About this task: Write out the listing from the line with "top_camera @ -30" to the line with "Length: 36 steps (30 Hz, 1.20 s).", both lines included, exactly and nothing beyond. Leave pictures out.

Input for this task:
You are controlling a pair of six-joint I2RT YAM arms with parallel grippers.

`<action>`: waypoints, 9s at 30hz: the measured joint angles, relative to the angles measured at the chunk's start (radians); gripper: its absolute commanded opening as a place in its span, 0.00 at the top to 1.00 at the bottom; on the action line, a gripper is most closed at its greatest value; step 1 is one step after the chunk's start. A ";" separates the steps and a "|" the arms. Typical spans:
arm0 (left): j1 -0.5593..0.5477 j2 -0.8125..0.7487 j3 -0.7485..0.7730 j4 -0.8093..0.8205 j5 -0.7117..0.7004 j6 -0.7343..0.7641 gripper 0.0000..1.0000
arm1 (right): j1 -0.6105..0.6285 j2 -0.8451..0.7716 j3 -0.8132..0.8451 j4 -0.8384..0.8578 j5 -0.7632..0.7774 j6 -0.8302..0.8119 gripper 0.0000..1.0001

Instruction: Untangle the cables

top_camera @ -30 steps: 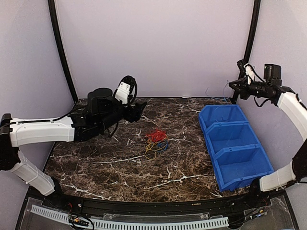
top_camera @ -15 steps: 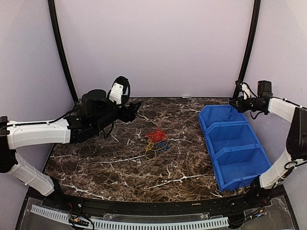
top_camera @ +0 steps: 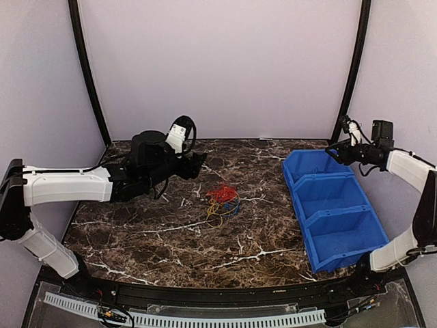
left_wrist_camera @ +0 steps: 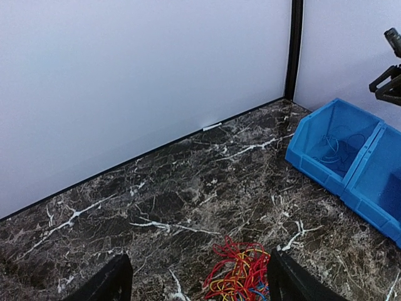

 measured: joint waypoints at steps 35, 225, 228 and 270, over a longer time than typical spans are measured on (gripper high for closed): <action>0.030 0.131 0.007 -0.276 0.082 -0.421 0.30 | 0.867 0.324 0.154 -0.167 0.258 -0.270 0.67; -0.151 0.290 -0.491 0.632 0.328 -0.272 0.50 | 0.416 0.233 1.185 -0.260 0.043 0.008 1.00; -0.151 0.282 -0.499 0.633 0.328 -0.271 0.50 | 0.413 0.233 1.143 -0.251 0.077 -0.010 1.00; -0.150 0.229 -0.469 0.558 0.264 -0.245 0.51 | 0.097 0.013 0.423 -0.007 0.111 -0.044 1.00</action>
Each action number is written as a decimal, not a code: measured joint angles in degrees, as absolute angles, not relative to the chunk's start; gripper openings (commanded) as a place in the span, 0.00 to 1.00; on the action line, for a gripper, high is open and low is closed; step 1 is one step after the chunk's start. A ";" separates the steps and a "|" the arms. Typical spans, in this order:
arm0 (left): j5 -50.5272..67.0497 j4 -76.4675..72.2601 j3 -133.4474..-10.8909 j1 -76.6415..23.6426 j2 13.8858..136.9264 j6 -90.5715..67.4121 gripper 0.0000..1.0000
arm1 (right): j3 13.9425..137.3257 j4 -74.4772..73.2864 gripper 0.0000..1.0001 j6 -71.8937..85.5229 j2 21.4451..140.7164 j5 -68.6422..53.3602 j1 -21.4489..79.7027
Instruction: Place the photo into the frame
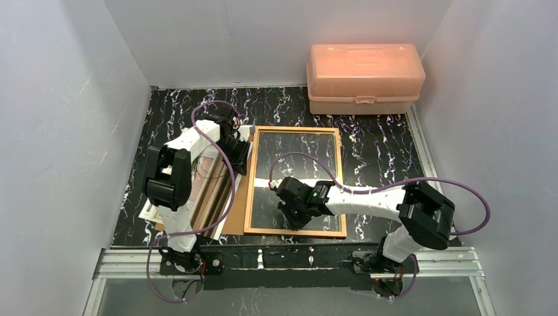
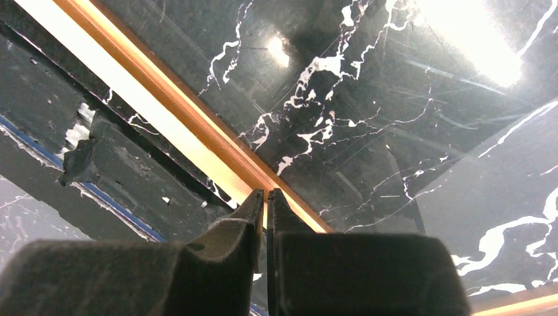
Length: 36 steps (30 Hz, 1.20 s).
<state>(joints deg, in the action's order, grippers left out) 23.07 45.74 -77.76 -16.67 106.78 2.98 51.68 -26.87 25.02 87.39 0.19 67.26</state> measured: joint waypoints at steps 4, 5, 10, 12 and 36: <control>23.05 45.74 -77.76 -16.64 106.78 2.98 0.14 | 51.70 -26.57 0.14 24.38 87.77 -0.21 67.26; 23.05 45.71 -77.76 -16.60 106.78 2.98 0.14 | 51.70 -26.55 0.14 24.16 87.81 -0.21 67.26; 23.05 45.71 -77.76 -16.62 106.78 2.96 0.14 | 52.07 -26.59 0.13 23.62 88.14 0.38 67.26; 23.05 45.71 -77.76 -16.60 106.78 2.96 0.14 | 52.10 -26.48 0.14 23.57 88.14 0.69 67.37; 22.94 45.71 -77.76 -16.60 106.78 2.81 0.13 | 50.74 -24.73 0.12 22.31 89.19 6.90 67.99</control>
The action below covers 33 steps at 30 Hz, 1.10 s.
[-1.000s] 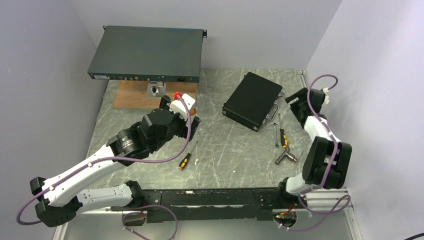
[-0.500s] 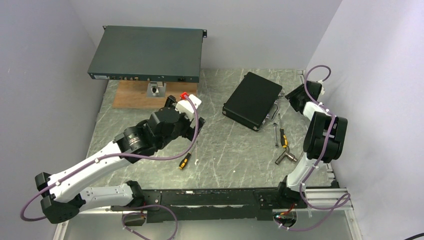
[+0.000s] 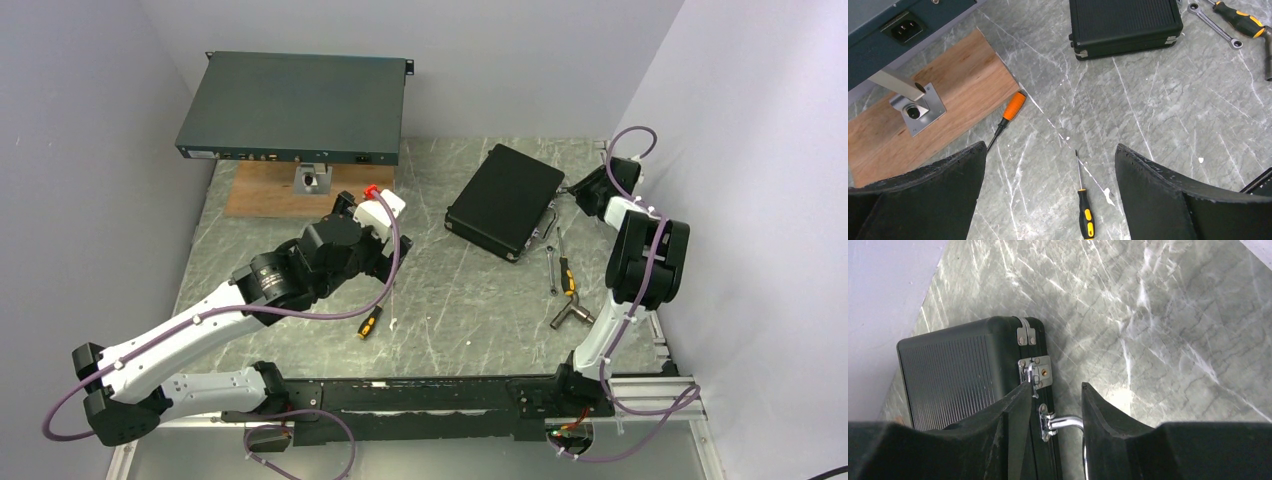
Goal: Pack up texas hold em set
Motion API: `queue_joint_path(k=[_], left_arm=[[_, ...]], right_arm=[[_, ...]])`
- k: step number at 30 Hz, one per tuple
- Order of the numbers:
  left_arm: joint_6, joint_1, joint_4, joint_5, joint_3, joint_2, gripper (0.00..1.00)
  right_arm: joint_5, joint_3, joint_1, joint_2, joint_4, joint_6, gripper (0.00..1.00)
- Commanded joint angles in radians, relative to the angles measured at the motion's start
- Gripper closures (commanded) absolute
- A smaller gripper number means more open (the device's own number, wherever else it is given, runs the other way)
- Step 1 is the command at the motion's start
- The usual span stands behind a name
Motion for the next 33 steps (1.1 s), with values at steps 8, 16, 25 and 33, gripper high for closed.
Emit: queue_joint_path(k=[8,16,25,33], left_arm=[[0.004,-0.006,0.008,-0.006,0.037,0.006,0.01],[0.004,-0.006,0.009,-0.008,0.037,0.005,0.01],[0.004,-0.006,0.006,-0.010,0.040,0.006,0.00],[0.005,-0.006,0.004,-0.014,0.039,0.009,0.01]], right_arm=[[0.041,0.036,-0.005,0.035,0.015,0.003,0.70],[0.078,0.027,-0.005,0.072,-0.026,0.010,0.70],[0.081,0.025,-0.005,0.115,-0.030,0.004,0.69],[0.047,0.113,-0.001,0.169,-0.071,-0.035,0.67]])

Answer:
top_camera @ -30 steps: 
top_camera @ -15 steps: 
top_camera @ +0 steps: 
left_wrist_camera @ +0 steps: 

 measured: joint waypoints at steps 35, 225, 228 and 270, over a longer time than typical spans are measured on (gripper high for closed): <action>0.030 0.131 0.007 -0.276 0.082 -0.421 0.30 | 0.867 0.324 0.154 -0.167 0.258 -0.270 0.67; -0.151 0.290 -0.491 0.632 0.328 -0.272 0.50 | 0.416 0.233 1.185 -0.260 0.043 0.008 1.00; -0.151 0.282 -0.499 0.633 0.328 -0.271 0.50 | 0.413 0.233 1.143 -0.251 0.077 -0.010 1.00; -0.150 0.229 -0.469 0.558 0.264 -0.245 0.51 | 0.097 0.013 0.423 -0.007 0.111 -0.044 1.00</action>
Each action number is written as a decimal, not a code: measured joint angles in degrees, as absolute angles, not relative to the chunk's start; gripper openings (commanded) as a place in the span, 0.00 to 1.00; on the action line, for a gripper, high is open and low is closed; step 1 is one step after the chunk's start. A ";" separates the steps and a "|" the arms. Typical spans, in this order:
arm0 (left): j5 -50.5272..67.0497 j4 -76.4675..72.2601 j3 -133.4474..-10.8909 j1 -76.6415..23.6426 j2 13.8858..136.9264 j6 -90.5715..67.4121 gripper 0.0000..1.0000
arm1 (right): j3 13.9425..137.3257 j4 -74.4772..73.2864 gripper 0.0000..1.0001 j6 -71.8937..85.5229 j2 21.4451..140.7164 j5 -68.6422..53.3602 j1 -21.4489..79.7027
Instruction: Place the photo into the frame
Length: 36 steps (30 Hz, 1.20 s).

No further output is required, since the answer is complete.